Chaer Abdul, Fonologi bahasa Indonesia, Jakarta: Rineka Cipta, 2013 cet.2
Bachtiar Ahmad, Bahasa indonesia hukum, Jakarta : UIN JAKARTA PERSS 2016 cet.1
Chaer Abdul, Linguistik umum, Jakarta: Rineka Cipta, 2012 cet.4
Finoza, Lamuddin. Komposisi Bahasa Indonesia Untuk Mahasiswa Non Jurusan. Jakarta : Diksi Insan Mulia, 2008 cet.16

Kushartanti, dkk.Pesona Bahasa. Jakarta: PT Gramedia Pustaka Utama 2005 cet.1



[1] Abdul Chaer, Fonologi bahasa Indonesia,(Jakarta: Rineka Cipta, 2013) cet.

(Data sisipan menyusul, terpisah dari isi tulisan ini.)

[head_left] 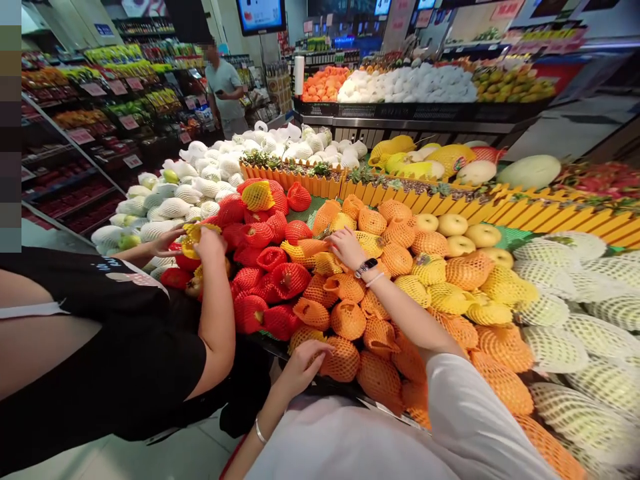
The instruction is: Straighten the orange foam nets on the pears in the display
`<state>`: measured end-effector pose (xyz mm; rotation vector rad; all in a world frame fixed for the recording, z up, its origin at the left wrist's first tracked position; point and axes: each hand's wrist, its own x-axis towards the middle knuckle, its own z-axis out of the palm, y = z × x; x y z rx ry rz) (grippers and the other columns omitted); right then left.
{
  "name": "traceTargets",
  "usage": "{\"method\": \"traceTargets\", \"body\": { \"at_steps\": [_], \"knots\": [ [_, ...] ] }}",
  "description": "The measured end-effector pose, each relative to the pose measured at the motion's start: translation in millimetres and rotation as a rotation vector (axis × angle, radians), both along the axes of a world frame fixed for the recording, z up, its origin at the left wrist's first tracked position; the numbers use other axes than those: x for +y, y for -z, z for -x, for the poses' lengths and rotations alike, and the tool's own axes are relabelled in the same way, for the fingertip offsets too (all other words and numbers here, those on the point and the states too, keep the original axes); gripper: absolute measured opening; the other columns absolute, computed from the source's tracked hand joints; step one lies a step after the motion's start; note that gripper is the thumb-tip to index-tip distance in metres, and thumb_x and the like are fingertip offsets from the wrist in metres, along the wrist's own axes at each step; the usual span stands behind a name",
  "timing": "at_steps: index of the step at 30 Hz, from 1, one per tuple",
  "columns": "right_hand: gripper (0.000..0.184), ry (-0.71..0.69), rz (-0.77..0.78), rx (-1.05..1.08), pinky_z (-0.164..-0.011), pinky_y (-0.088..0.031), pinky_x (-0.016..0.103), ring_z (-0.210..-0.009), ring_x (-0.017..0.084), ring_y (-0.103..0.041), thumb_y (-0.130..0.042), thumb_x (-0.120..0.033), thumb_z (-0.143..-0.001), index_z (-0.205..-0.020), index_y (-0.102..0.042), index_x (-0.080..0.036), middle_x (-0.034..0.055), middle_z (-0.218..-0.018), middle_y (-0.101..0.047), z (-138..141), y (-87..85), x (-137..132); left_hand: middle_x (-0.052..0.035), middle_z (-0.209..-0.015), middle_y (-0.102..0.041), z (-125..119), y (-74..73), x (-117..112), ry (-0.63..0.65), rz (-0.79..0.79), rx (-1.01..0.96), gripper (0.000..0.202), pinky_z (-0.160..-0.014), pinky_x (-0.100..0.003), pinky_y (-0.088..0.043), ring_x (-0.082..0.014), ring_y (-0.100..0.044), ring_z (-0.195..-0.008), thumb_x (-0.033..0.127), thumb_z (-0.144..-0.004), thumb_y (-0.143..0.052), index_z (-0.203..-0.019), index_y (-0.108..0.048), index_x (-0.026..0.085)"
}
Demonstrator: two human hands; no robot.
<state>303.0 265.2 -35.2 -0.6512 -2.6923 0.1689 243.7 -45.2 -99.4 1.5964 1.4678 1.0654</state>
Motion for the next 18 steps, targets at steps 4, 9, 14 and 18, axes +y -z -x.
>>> {"method": "traceTargets", "body": {
  "at_steps": [4, 9, 14, 18],
  "knots": [
    [0.032, -0.018, -0.056, 0.277, -0.101, -0.039, 0.045, -0.103, 0.027, -0.055, -0.043, -0.034, -0.100, -0.115, -0.065, -0.017, 0.0118, -0.105, -0.063, -45, -27.0, -16, -0.0018, -0.096, -0.067, 3, 15.0, 4, -0.051, -0.020, -0.027, 0.037, -0.087, -0.024, -0.051, -0.0134, -0.063, -0.092, 0.032, -0.099, -0.027, -0.107, -0.061, 0.022],
    [0.035, -0.079, 0.009, 0.231, -0.086, -0.047, 0.039, -0.093, 0.024, -0.058, -0.042, -0.037, -0.101, -0.119, -0.064, -0.017, 0.0111, -0.100, -0.064, -114, -53.8, -72, -0.0079, -0.108, -0.067, 1, 22.1, 22, -0.246, -0.115, 0.176, 0.043, -0.095, -0.025, -0.048, -0.0152, -0.060, -0.105, 0.038, -0.095, -0.029, -0.117, -0.061, 0.018],
    [0.029, -0.107, 0.264, 0.180, -0.074, -0.049, 0.033, -0.083, 0.019, -0.062, -0.050, -0.039, -0.099, -0.114, -0.064, -0.020, 0.0073, -0.094, -0.067, -158, -42.4, -131, -0.0108, -0.124, -0.059, -16, -10.1, 38, -0.311, -0.352, 0.405, 0.047, -0.116, -0.040, -0.034, -0.0253, -0.044, -0.131, 0.056, -0.088, -0.049, -0.113, -0.063, 0.019],
    [0.024, -0.064, 0.360, 0.167, -0.077, -0.049, 0.034, -0.087, 0.020, -0.063, -0.050, -0.039, -0.099, -0.111, -0.061, -0.020, 0.0073, -0.098, -0.067, -177, -22.3, -155, -0.0071, -0.114, -0.059, -26, -23.8, 49, -0.269, -0.276, 0.458, 0.044, -0.111, -0.038, -0.040, -0.0237, -0.053, -0.120, 0.050, -0.096, -0.040, -0.115, -0.063, 0.019]
  ]
}}
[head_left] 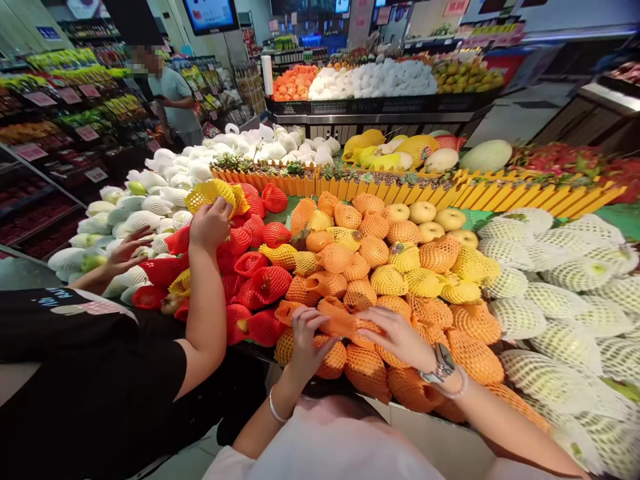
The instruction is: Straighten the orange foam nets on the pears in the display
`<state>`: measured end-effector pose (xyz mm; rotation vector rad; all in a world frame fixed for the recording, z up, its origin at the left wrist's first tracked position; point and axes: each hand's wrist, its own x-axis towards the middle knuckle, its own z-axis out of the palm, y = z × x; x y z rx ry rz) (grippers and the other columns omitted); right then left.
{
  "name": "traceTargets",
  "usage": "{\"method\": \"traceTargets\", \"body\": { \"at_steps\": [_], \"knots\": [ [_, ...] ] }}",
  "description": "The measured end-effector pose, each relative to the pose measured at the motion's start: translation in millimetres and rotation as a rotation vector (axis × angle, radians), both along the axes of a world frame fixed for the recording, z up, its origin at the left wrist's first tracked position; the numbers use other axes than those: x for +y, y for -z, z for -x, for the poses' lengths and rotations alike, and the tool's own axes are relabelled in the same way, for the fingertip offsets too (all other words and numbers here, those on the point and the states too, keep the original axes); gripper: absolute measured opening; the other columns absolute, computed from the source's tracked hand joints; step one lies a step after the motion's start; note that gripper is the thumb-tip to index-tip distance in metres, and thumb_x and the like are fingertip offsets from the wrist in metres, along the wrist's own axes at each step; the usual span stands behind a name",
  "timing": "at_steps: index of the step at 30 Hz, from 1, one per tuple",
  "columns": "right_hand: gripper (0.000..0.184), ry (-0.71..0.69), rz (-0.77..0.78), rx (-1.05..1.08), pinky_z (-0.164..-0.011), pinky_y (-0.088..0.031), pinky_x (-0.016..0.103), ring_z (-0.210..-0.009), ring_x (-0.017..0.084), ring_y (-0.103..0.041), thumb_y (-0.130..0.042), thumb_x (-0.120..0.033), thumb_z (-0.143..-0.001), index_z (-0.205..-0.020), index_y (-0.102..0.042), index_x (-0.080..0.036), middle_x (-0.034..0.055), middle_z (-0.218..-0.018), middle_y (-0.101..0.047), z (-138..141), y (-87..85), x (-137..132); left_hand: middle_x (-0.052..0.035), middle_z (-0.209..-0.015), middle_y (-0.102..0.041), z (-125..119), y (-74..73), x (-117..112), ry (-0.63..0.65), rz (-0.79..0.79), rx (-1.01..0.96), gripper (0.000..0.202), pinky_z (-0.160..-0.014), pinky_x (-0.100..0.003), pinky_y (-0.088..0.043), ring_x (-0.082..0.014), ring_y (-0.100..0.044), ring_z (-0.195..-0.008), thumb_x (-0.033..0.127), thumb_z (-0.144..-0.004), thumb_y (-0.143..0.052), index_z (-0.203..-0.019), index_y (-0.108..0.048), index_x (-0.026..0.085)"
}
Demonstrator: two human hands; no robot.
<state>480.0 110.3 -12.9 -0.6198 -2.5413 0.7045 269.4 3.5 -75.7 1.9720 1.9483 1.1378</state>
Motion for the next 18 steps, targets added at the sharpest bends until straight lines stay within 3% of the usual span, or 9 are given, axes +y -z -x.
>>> {"method": "traceTargets", "body": {
  "at_steps": [3, 6, 10, 12, 14, 18],
  "knots": [
    [0.020, 0.044, 0.025, -0.005, -0.074, -0.049, 0.034, -0.084, 0.019, -0.062, -0.048, -0.037, -0.100, -0.103, -0.057, -0.020, 0.0069, -0.095, -0.065, -11, 11.7, -8, -0.0086, -0.098, -0.063, -4, 8.5, 7, -0.010, 0.080, -0.031, 0.036, -0.100, -0.045, -0.047, -0.0239, -0.057, -0.105, 0.049, -0.096, -0.042, -0.107, -0.064, 0.023],
    [0.014, 0.109, 0.049, -0.029, -0.071, -0.049, 0.035, -0.080, 0.019, -0.060, -0.047, -0.032, -0.100, -0.095, -0.050, -0.019, 0.0053, -0.089, -0.061, -22, 21.1, -13, -0.0076, -0.087, -0.065, -10, 19.6, 11, 0.060, 0.076, -0.060, 0.027, -0.092, -0.042, -0.051, -0.0219, -0.058, -0.094, 0.050, -0.092, -0.050, -0.091, -0.065, 0.027],
    [0.007, 0.177, 0.062, 0.027, -0.082, -0.049, 0.038, -0.093, 0.021, -0.059, -0.048, -0.028, -0.099, -0.100, -0.049, -0.021, 0.0078, -0.102, -0.060, -31, 28.9, -18, -0.0017, -0.107, -0.065, -24, 28.8, 8, 0.178, 0.043, -0.200, 0.027, -0.102, -0.033, -0.048, -0.0167, -0.058, -0.109, 0.049, -0.091, -0.052, -0.105, -0.063, 0.029],
    [0.006, 0.182, 0.067, 0.069, -0.086, -0.049, 0.039, -0.099, 0.021, -0.058, -0.047, -0.025, -0.099, -0.103, -0.051, -0.021, 0.0085, -0.105, -0.059, -33, 30.3, -22, -0.0027, -0.114, -0.061, -31, 34.6, 8, 0.104, -0.020, -0.292, 0.043, -0.101, -0.034, -0.049, -0.0178, -0.057, -0.113, 0.053, -0.082, -0.061, -0.117, -0.059, 0.028],
    [0.007, 0.166, 0.093, 0.104, -0.085, -0.049, 0.037, -0.098, 0.021, -0.059, -0.046, -0.022, -0.099, -0.104, -0.052, -0.022, 0.0080, -0.104, -0.059, -33, 30.9, -28, -0.0045, -0.110, -0.059, -37, 40.7, 11, -0.009, -0.042, -0.355, 0.053, -0.093, -0.036, -0.052, -0.0198, -0.059, -0.106, 0.057, -0.073, -0.067, -0.117, -0.058, 0.028],
    [0.010, 0.160, 0.112, 0.179, -0.085, -0.049, 0.036, -0.100, 0.020, -0.057, -0.046, -0.016, -0.097, -0.103, -0.049, -0.023, 0.0078, -0.106, -0.058, -28, 35.1, -40, -0.0007, -0.092, -0.058, -40, 45.5, 18, -0.043, 0.020, -0.358, 0.033, -0.082, -0.036, -0.055, -0.0202, -0.061, -0.091, 0.059, -0.081, -0.055, -0.091, -0.063, 0.029]
  ]
}}
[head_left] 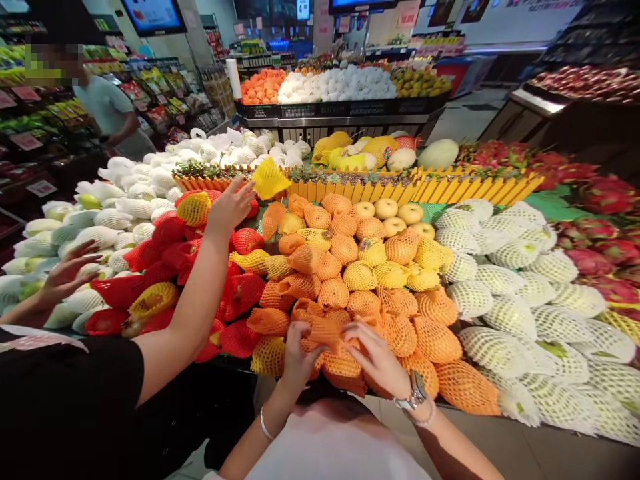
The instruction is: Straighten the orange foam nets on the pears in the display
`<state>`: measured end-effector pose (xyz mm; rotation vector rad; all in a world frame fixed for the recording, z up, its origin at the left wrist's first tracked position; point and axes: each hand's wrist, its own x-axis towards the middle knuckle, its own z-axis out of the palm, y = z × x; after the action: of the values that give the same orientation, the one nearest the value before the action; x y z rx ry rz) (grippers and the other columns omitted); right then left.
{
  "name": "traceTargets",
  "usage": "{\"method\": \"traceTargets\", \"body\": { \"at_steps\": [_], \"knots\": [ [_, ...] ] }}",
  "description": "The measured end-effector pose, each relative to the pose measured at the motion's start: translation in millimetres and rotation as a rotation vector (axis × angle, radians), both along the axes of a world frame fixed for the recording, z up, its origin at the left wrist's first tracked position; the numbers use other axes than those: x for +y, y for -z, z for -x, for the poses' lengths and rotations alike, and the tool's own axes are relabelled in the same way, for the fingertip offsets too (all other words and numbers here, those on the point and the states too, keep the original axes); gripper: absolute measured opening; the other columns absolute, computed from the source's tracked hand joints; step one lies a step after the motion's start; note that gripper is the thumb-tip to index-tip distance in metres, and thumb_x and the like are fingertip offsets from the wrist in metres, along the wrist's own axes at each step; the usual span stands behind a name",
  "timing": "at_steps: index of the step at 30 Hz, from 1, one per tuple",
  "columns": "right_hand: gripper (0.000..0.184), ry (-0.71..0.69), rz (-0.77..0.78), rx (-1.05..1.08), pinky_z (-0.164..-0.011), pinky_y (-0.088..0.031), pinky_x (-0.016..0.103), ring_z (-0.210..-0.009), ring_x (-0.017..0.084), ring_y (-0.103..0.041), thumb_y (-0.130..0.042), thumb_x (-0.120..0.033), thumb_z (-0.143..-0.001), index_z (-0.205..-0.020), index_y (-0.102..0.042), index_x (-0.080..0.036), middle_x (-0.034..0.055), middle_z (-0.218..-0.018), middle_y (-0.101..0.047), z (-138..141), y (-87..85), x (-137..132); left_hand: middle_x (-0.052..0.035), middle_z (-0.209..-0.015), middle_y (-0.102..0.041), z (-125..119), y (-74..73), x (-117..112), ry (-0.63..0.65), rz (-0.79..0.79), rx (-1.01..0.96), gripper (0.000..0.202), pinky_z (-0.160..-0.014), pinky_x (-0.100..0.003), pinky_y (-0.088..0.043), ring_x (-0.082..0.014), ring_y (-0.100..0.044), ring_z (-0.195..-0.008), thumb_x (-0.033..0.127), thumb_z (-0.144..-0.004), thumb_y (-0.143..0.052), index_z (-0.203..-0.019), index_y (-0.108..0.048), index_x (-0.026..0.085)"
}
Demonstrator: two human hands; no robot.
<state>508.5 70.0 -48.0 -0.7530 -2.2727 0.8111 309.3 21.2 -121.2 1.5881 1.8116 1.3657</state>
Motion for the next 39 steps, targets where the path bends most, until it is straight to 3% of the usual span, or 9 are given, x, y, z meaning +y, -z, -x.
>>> {"method": "traceTargets", "body": {
  "at_steps": [4, 9, 11, 16, 22, 26, 29, 34, 39],
  "knots": [
    [0.013, 0.048, -0.021, 0.036, -0.087, -0.047, 0.036, -0.103, 0.020, -0.055, -0.047, -0.010, -0.094, -0.099, -0.049, -0.022, 0.0076, -0.110, -0.056, 4, 9.8, -7, -0.0034, -0.110, -0.055, 1, -5.7, -4, -0.044, -0.064, 0.254, 0.036, -0.094, -0.040, -0.051, -0.0236, -0.055, -0.107, 0.056, -0.089, -0.047, -0.087, -0.070, 0.028],
    [0.012, 0.224, -0.124, 0.066, -0.079, -0.044, 0.034, -0.094, 0.020, -0.051, -0.049, -0.009, -0.094, -0.095, -0.054, -0.020, 0.0059, -0.097, -0.055, 0, 17.6, -9, -0.0096, -0.097, -0.055, -2, -18.2, -6, -0.122, -0.312, 0.431, 0.018, -0.083, -0.043, -0.051, -0.0249, -0.050, -0.096, 0.038, -0.089, -0.061, -0.083, -0.071, 0.025],
    [0.014, 0.263, -0.178, 0.073, -0.080, -0.043, 0.034, -0.094, 0.020, -0.049, -0.049, -0.008, -0.094, -0.096, -0.056, -0.020, 0.0054, -0.095, -0.056, -2, 17.3, -8, -0.0075, -0.093, -0.058, -1, -22.6, -1, -0.008, -0.333, 0.386, 0.012, -0.079, -0.038, -0.052, -0.0213, -0.053, -0.091, 0.031, -0.087, -0.064, -0.083, -0.068, 0.021],
    [0.027, 0.229, -0.303, 0.069, -0.100, -0.034, 0.047, -0.110, 0.024, -0.045, -0.049, -0.005, -0.094, -0.104, -0.063, -0.024, 0.0026, -0.103, -0.062, -7, 16.6, -4, -0.0053, -0.092, -0.063, 9, -27.0, 8, 0.289, 0.003, 0.067, 0.017, -0.083, -0.031, -0.054, -0.0174, -0.061, -0.091, 0.021, -0.088, -0.049, -0.087, -0.066, 0.015],
    [0.032, 0.218, -0.376, 0.056, -0.113, -0.013, 0.063, -0.132, 0.028, -0.034, -0.050, -0.004, -0.092, -0.102, -0.068, -0.028, -0.0020, -0.120, -0.063, -5, 6.4, 0, -0.0064, -0.102, -0.070, 19, -18.8, -3, 0.201, 0.105, -0.313, 0.034, -0.095, -0.042, -0.053, -0.0245, -0.065, -0.103, 0.031, -0.087, -0.042, -0.093, -0.071, 0.013],
    [0.035, 0.217, -0.414, 0.018, -0.112, -0.007, 0.070, -0.140, 0.031, -0.026, -0.048, -0.003, -0.092, -0.097, -0.071, -0.029, -0.0023, -0.129, -0.058, 4, -7.0, 1, -0.0045, -0.114, -0.068, 34, -8.7, -11, 0.171, 0.087, -0.192, 0.039, -0.106, -0.046, -0.047, -0.0243, -0.057, -0.120, 0.027, -0.091, -0.034, -0.098, -0.070, 0.015],
    [0.036, 0.221, -0.413, -0.002, -0.111, -0.004, 0.072, -0.143, 0.032, -0.021, -0.046, -0.004, -0.092, -0.097, -0.072, -0.029, -0.0012, -0.135, -0.054, 9, -11.3, 2, 0.0003, -0.123, -0.065, 42, 4.1, -14, 0.217, 0.254, 0.021, 0.046, -0.107, -0.040, -0.048, -0.0179, -0.054, -0.123, 0.024, -0.096, -0.023, -0.125, -0.059, 0.023],
    [0.038, 0.241, -0.427, 0.003, -0.111, -0.002, 0.073, -0.146, 0.034, -0.016, -0.044, -0.005, -0.093, -0.101, -0.071, -0.030, -0.0021, -0.142, -0.047, 15, -9.1, -2, 0.0037, -0.147, -0.045, 20, 20.5, -12, 0.276, 0.361, 0.147, 0.058, -0.109, -0.031, -0.046, -0.0122, -0.047, -0.132, 0.020, -0.099, -0.013, -0.157, -0.008, 0.028],
    [0.039, 0.525, -0.391, 0.019, -0.106, -0.007, 0.078, -0.147, 0.041, -0.001, -0.052, -0.013, -0.093, -0.128, -0.057, -0.029, 0.0063, -0.158, -0.019, 24, -1.5, -7, -0.0133, -0.156, -0.026, -5, 24.8, -13, 0.454, 0.328, 0.056, 0.068, -0.106, -0.028, -0.046, -0.0129, -0.040, -0.138, 0.005, -0.091, -0.008, -0.157, 0.007, 0.018]
  ]
}}
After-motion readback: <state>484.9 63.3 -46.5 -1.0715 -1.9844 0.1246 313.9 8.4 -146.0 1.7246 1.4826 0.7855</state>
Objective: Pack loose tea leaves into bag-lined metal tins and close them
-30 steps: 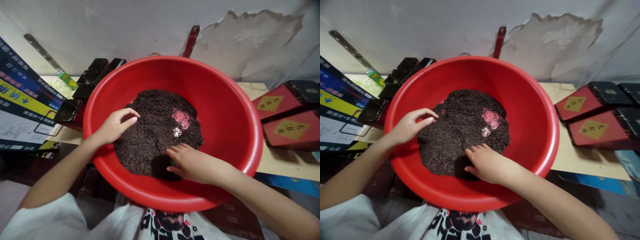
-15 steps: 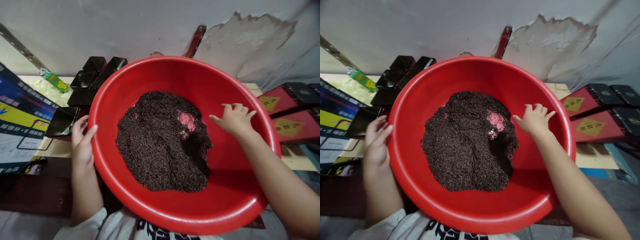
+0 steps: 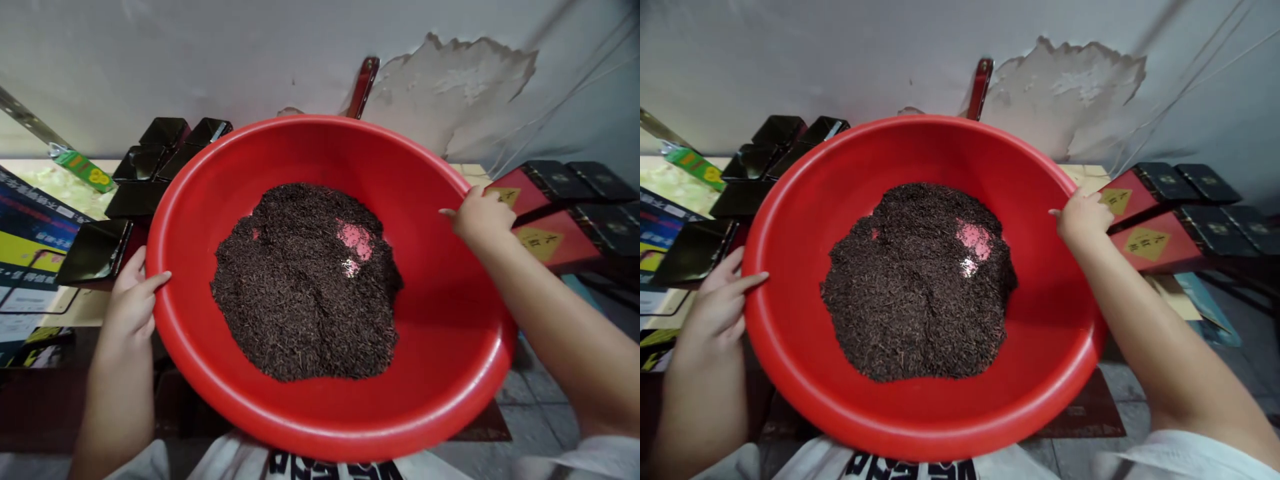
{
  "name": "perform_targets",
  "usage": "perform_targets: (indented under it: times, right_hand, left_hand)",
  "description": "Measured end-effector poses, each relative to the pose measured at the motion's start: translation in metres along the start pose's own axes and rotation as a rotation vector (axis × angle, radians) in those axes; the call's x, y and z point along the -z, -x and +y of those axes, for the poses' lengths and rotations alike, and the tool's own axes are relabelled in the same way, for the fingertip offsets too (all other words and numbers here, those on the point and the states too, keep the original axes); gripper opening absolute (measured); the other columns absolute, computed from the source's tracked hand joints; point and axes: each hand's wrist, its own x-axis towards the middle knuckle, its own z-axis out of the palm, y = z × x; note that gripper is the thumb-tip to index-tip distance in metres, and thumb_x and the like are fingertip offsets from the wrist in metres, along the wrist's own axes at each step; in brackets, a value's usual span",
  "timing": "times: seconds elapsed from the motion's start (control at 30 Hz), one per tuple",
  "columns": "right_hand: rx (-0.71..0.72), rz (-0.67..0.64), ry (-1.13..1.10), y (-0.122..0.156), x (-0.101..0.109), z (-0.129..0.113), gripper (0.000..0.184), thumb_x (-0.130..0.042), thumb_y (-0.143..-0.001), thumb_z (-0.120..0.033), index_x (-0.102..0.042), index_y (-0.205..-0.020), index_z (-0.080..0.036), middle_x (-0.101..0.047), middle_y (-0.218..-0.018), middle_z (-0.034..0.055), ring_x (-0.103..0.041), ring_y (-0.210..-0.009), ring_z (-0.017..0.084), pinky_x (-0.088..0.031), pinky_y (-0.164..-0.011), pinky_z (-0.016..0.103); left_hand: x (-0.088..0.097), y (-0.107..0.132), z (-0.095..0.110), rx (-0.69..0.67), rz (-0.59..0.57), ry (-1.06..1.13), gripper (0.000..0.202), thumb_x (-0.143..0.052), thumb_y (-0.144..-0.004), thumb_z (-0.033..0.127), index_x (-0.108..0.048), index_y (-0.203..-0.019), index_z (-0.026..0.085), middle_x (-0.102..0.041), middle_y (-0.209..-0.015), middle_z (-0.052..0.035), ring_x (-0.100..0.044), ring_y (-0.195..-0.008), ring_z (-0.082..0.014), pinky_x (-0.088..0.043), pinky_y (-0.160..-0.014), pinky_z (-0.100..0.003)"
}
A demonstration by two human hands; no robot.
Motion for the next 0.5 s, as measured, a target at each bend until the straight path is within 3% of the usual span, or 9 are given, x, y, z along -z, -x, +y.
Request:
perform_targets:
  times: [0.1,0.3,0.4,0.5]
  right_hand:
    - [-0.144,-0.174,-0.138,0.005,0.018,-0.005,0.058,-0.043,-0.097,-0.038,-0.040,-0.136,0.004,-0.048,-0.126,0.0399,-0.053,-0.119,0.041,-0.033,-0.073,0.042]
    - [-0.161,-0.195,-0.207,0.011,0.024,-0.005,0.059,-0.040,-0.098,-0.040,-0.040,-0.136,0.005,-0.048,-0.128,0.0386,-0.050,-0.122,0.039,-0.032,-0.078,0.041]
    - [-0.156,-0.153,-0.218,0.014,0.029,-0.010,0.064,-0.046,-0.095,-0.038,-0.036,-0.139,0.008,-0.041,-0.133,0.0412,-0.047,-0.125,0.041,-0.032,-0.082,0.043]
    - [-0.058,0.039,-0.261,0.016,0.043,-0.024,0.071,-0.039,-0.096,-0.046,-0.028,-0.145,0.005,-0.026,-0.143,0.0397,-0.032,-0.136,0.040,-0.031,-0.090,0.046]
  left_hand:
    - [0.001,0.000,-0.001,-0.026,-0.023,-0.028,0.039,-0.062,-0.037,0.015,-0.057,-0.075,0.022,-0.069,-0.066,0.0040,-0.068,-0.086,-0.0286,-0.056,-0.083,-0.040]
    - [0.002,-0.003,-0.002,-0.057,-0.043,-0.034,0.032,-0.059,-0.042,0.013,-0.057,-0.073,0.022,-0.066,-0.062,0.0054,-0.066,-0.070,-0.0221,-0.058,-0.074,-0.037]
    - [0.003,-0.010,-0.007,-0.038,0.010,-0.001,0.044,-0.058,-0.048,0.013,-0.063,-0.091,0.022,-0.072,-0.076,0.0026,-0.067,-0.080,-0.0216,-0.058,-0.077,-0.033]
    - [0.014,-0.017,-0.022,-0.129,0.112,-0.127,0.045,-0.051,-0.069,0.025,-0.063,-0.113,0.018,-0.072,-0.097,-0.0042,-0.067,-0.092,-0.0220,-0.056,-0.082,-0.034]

[2] Abdul Chaer, Linguistik umum, (Jakarta: Rineka Cipta, 2012) hlm 124
[3] Ahmad bachtiar, Bahasa indonesia hokum, (Jakarta : UIN JAKARTA PERSS 2016) hlm 25
[4] Finoza, Lamuddin. Komposisi Bahasa Indonesia Untuk Mahasiswa Non Jurusan. (Jakarta : Diksi Insan Mulia, 2008) cet.16
[5] Abdul Chaer, Linguistik umum, (Jakarta: Rineka Cipta, 2012) hlm 124
[6] Kushartanti, dkk.Pesona Bahasa. (Jakarta: PT Gramedia Pustaka Utama 2005).hlm.164.